» TASK ITEM
Wherever the word "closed" occurs in the listing, copy the whole line.
* * * * * * *
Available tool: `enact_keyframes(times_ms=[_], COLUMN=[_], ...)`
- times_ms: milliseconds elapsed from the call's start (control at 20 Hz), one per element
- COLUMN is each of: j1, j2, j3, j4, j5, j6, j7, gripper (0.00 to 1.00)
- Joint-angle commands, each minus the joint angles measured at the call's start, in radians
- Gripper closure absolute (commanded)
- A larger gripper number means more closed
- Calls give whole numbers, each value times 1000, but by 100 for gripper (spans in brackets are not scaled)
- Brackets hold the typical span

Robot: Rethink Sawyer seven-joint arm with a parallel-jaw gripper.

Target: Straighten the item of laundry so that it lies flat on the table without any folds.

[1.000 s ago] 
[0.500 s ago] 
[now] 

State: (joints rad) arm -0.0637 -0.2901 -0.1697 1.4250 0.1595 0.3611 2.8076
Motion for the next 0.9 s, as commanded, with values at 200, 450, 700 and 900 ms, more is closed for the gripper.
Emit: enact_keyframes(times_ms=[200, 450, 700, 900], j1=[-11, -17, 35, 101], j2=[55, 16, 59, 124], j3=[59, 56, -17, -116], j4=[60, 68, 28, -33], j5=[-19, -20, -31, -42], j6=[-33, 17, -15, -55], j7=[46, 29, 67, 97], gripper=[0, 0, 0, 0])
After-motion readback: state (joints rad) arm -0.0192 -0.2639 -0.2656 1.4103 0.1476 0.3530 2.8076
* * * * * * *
» YOUR SOLUTION
- A larger gripper number means more closed
Motion for the next 0.9 s, as commanded, with values at 200, 450, 700 and 900 ms, more is closed for the gripper.

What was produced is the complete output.